Bug: LSP Transport Process Resource Leak on Exception in StdioTransport.start() #7044

Open
opened 2026-04-10 07:23:58 +00:00 by HAL9000 · 2 comments
Owner

Metadata

  • Branch: bugfix/m3.6.0-lsp-transport-resource-leak
  • Commit Message: fix(lsp): cleanup subprocess on failed initialization in StdioTransport.start()
  • Milestone: v3.6.0
  • Parent Epic: #824

Background and Context

The StdioTransport class in src/cleveragents/lsp/transport.py manages the full lifecycle of an LSP server subprocess. The start() method spawns the subprocess via subprocess.Popen, but if any subsequent initialization step raises an exception after the process handle is assigned to self._process, the subprocess is never cleaned up. The orphaned process continues running in the background, accumulating as a zombie until the OS reclaims it — or until resource exhaustion occurs.

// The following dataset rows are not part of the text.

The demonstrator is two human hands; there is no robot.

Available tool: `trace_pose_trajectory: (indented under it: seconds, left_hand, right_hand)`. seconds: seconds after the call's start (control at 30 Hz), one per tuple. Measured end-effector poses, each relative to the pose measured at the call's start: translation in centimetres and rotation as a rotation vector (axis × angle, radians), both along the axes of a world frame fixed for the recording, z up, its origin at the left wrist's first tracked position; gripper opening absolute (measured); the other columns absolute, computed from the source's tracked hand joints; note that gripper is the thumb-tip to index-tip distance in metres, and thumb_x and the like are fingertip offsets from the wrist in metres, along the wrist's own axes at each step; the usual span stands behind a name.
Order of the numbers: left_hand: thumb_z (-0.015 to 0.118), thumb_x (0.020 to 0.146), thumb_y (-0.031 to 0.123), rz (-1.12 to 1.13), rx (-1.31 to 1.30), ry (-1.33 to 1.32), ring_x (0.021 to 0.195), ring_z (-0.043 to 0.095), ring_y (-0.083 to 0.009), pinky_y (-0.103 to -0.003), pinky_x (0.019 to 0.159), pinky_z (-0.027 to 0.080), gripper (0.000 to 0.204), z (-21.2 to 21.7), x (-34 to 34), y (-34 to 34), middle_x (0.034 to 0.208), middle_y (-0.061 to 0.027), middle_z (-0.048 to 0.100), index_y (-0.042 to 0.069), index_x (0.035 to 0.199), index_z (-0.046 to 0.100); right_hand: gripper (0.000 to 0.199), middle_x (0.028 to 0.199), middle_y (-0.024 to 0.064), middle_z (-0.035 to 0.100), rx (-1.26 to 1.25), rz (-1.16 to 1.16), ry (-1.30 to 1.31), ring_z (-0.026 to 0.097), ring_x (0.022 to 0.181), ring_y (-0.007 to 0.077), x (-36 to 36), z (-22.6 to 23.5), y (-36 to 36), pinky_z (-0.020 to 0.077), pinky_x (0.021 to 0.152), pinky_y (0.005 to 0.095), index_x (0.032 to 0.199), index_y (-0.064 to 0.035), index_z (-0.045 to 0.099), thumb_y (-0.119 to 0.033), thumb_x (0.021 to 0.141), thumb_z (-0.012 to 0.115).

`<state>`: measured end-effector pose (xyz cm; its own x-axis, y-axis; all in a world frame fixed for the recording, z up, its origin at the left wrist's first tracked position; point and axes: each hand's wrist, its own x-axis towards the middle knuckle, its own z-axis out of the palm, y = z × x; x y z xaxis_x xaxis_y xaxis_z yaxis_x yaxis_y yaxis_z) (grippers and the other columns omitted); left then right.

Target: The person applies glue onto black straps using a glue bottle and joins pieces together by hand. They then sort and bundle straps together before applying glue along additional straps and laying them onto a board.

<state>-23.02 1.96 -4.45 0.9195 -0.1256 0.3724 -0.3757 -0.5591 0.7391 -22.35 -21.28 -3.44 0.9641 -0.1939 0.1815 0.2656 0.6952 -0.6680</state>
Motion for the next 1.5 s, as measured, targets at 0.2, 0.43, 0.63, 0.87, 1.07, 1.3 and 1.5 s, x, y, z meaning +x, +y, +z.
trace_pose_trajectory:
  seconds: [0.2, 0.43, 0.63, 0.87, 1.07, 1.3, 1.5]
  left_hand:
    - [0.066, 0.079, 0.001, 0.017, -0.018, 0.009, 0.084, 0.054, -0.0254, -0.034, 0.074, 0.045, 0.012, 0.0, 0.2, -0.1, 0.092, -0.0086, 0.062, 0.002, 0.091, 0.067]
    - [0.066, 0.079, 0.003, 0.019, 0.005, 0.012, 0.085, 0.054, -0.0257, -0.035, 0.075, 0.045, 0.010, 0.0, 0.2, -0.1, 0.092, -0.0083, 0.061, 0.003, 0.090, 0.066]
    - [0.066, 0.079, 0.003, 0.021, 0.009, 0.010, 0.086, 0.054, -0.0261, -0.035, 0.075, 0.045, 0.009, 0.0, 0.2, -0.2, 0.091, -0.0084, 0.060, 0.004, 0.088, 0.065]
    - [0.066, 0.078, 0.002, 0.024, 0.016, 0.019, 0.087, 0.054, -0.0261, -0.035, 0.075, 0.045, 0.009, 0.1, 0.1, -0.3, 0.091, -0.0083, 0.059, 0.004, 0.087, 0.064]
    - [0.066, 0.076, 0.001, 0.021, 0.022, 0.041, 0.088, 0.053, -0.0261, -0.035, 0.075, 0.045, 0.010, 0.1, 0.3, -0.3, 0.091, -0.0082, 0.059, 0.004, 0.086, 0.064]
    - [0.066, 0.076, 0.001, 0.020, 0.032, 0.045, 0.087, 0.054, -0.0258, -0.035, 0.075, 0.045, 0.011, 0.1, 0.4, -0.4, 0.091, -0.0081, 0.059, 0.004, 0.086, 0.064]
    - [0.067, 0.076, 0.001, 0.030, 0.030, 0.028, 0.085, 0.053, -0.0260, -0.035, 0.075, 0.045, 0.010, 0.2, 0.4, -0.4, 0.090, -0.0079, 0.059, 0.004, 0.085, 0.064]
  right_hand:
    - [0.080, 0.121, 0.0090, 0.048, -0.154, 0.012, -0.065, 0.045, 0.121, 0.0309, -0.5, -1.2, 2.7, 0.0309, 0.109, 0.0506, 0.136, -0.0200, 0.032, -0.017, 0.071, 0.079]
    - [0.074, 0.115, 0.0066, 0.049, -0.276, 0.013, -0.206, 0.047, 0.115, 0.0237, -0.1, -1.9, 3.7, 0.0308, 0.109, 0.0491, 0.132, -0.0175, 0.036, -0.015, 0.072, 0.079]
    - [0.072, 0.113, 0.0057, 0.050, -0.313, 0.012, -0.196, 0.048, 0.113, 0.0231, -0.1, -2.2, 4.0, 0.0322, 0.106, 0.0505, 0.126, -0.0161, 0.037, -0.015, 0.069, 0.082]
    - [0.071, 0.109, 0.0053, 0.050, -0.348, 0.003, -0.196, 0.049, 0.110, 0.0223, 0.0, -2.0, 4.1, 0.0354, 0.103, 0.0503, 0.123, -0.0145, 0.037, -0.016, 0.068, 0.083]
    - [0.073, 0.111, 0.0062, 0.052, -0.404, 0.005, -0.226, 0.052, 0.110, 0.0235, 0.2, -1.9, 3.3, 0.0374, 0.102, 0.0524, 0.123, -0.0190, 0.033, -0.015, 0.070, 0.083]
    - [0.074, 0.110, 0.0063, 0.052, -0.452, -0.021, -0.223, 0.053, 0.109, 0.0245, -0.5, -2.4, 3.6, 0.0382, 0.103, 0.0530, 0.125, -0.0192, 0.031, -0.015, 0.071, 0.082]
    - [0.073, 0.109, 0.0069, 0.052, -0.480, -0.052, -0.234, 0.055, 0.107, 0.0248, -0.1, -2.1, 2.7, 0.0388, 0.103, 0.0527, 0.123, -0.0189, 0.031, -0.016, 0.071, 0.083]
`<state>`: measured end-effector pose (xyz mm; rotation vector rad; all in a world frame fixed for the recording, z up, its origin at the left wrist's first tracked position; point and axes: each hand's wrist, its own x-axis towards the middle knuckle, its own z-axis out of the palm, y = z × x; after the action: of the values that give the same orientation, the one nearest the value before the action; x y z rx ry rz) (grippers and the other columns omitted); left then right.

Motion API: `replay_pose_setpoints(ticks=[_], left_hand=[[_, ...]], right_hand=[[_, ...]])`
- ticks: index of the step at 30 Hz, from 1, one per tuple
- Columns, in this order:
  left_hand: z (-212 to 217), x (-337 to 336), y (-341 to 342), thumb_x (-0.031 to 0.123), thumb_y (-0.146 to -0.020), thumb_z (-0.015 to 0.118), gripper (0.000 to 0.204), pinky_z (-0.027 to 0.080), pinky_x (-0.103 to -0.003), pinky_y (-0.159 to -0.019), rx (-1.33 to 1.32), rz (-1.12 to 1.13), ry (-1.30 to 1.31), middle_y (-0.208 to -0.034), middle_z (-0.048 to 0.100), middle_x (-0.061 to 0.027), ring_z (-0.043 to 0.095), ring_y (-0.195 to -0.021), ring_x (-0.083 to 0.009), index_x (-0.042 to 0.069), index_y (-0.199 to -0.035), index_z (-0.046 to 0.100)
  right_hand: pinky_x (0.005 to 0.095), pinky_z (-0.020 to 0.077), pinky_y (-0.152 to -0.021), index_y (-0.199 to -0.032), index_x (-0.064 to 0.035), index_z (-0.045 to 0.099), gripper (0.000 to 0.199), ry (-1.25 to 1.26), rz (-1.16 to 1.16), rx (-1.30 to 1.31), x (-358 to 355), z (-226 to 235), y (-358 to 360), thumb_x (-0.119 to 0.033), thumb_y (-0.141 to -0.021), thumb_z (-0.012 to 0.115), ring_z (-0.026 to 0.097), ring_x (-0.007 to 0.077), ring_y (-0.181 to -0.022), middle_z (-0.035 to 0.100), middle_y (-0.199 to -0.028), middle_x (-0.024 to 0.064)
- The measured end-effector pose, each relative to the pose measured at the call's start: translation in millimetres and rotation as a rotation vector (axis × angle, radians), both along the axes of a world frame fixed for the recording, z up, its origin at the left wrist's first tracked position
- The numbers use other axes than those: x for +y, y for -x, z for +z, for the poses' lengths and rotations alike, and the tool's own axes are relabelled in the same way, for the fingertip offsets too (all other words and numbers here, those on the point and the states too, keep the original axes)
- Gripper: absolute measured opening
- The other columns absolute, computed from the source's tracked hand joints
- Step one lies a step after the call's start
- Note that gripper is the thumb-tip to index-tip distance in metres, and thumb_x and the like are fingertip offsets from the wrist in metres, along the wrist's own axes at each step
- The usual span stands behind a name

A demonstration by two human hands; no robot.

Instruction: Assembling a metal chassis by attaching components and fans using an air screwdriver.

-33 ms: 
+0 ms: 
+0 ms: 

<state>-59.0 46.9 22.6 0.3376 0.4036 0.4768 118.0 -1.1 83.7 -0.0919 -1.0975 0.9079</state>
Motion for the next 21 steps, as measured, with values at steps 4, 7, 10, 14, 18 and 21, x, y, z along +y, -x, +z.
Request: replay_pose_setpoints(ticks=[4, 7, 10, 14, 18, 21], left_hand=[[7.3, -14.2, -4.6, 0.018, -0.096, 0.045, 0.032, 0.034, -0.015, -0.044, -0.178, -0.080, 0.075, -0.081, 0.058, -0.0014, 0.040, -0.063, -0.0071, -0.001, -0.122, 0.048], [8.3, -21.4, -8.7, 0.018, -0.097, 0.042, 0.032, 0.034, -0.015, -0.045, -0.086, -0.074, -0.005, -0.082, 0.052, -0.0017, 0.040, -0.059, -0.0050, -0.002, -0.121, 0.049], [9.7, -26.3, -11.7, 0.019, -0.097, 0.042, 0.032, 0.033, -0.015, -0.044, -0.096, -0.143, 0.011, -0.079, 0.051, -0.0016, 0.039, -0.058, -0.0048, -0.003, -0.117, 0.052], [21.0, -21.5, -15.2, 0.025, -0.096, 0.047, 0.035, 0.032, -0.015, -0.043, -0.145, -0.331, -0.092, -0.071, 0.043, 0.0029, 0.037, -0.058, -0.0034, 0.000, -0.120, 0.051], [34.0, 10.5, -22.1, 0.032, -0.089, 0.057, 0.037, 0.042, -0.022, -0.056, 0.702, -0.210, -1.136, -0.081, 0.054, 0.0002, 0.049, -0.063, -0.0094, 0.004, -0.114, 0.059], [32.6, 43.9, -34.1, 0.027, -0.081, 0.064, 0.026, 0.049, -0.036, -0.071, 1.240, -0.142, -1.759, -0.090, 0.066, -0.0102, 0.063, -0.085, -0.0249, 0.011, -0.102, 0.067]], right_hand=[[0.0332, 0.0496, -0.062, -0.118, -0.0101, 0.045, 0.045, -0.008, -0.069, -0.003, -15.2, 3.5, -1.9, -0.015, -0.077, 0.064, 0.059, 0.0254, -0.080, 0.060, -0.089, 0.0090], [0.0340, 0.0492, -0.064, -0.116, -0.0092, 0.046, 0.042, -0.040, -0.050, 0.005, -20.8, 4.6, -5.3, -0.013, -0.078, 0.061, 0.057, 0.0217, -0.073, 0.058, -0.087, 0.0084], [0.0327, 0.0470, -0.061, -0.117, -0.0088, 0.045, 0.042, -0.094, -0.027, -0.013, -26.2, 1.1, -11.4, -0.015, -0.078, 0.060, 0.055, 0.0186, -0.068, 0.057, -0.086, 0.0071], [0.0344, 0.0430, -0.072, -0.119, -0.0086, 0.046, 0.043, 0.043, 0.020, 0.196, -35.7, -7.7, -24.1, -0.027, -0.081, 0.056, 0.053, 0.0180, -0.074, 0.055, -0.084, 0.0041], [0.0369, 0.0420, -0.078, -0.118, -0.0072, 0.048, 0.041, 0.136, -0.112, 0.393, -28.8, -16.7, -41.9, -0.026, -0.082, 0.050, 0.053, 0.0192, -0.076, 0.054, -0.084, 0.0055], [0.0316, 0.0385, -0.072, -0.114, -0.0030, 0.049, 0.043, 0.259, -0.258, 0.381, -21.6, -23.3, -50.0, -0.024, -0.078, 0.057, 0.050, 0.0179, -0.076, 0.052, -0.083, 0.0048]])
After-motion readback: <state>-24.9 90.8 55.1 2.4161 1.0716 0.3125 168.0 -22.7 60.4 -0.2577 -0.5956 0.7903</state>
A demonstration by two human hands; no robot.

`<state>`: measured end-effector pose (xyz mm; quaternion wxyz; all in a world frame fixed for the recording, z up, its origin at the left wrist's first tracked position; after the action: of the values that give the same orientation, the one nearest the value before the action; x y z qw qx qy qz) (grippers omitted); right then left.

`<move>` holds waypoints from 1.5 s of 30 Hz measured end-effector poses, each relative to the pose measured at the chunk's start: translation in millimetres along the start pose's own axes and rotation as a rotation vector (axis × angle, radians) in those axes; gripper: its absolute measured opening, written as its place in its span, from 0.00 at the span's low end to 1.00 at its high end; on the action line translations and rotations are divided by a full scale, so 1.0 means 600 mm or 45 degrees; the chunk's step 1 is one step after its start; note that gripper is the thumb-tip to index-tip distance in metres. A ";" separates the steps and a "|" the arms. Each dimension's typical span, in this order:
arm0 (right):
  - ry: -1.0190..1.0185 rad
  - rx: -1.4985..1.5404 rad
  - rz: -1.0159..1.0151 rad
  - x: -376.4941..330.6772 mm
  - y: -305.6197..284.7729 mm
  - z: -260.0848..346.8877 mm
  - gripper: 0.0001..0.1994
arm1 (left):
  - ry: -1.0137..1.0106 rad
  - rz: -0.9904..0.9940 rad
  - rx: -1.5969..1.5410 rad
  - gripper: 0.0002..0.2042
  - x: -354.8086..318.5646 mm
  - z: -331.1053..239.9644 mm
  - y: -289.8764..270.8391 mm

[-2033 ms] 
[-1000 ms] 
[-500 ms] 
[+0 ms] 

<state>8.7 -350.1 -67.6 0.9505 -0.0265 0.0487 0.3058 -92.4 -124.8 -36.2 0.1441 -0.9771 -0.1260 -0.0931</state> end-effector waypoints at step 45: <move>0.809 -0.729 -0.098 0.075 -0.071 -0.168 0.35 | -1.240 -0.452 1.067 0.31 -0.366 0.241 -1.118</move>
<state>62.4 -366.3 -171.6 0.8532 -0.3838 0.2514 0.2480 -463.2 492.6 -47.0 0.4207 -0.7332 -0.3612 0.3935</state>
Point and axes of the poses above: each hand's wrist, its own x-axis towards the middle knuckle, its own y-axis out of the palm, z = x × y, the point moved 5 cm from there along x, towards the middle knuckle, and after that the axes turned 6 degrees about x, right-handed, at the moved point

This was identified during LSP module analysis (see #7037). The transport module is referenced in docs/specification.md LSP Server Lifecycle (lines 20744–20758) and was introduced in #826.

Current Behavior

In StdioTransport.start(), self._process is assigned the Popen object inside a try/except block that only catches FileNotFoundError and OSError during the Popen() call itself. However, any exception raised after self._process is assigned (e.g., during logging, post-spawn validation, or future initialization steps added by contributors) will propagate without triggering process cleanup.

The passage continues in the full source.